The line containing "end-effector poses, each" marks the end: write out exactly every line from the first line of the data below through that line, and only those.

[Items from a dataset]
BEGIN

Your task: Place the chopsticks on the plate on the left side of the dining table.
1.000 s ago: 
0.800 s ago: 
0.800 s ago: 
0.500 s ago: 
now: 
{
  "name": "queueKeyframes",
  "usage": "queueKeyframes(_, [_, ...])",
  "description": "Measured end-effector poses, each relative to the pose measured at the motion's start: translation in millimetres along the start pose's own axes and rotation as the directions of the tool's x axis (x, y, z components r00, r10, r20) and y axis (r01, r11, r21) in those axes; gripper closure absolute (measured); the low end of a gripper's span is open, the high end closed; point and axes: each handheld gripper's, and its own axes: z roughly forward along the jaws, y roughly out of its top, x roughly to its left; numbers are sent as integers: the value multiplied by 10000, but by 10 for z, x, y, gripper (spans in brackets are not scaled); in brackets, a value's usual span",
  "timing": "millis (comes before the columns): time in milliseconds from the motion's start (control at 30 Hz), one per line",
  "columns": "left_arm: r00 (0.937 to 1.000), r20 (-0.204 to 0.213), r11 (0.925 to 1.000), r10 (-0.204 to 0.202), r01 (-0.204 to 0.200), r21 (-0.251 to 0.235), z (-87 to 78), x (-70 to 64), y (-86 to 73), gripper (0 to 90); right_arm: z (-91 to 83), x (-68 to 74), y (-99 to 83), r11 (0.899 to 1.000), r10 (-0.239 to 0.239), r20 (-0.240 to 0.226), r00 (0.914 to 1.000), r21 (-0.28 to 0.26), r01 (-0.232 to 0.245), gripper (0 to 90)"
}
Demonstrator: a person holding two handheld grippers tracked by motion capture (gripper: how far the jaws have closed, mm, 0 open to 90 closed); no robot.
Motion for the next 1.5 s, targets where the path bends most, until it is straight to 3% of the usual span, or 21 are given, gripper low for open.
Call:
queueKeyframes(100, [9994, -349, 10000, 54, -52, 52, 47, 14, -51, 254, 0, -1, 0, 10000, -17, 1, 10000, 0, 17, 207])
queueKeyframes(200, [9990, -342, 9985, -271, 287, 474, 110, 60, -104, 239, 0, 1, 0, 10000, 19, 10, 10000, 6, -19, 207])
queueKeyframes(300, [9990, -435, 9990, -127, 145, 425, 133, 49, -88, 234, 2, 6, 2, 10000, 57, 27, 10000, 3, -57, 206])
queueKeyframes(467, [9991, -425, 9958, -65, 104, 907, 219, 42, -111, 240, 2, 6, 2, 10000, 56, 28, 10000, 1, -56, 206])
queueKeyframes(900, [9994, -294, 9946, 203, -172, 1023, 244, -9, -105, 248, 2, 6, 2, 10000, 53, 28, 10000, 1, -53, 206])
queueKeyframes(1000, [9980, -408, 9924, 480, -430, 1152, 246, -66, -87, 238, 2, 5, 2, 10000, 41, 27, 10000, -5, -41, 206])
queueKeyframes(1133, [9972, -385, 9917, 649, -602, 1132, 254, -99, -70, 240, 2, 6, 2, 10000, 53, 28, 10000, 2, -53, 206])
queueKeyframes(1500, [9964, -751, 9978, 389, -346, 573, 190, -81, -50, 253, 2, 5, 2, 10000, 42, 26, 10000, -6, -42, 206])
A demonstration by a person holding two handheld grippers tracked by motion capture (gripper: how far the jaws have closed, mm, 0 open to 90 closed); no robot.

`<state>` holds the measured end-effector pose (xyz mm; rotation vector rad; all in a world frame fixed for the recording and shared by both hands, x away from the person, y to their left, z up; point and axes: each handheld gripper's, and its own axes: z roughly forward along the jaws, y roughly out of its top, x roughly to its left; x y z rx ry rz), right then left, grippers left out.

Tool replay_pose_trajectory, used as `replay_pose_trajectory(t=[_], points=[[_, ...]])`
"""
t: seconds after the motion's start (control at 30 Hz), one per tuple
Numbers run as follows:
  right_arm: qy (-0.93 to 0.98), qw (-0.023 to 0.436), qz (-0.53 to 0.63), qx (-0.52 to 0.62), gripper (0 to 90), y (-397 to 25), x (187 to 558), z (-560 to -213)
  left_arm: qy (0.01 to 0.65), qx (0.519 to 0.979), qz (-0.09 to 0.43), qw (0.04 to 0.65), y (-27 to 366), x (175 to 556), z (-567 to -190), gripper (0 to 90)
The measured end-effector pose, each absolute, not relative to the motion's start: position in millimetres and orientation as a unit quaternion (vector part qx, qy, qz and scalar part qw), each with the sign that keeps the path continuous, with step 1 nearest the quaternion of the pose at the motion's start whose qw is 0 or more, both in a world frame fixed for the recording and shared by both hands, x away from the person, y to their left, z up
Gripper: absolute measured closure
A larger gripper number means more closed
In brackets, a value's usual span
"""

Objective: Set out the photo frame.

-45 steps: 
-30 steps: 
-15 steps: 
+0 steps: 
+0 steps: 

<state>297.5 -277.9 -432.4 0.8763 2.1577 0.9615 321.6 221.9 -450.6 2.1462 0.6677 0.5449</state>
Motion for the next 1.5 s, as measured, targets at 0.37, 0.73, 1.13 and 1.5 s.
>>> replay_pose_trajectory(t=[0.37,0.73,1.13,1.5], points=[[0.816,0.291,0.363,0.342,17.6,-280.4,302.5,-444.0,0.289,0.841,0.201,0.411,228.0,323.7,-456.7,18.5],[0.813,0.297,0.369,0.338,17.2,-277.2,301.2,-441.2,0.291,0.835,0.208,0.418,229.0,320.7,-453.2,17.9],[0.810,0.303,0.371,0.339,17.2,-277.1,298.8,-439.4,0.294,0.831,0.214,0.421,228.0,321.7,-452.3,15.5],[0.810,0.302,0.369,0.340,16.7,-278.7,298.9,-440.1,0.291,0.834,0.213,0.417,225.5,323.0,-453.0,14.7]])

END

Answer for this exercise.
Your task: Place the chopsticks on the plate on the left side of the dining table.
1.000 s ago: 
0.800 s ago: 
0.800 s ago: 
0.500 s ago: 
now: 
{
  "name": "queueKeyframes",
  "usage": "queueKeyframes(_, [_, ...])",
  "description": "Measured end-effector poses, each relative to the pose measured at the motion's start: translation in millimetres along the start pose's own axes and rotation as the directions of the tool's x axis (x, y, z components r00, r10, r20) and y axis (r01, r11, r21) in those axes; gripper closure absolute (measured); the low end of a gripper's span is open, the high end closed; point and axes: each handheld gripper's, and its own axes: z roughly forward along the jaws, y roughly out of its top, x roughly to its left; numbers are sent as integers: the value multiplied by 10000, but by 10 for z, x, y, gripper (spans in brackets are not scaled); in brackets, a value's usual span",

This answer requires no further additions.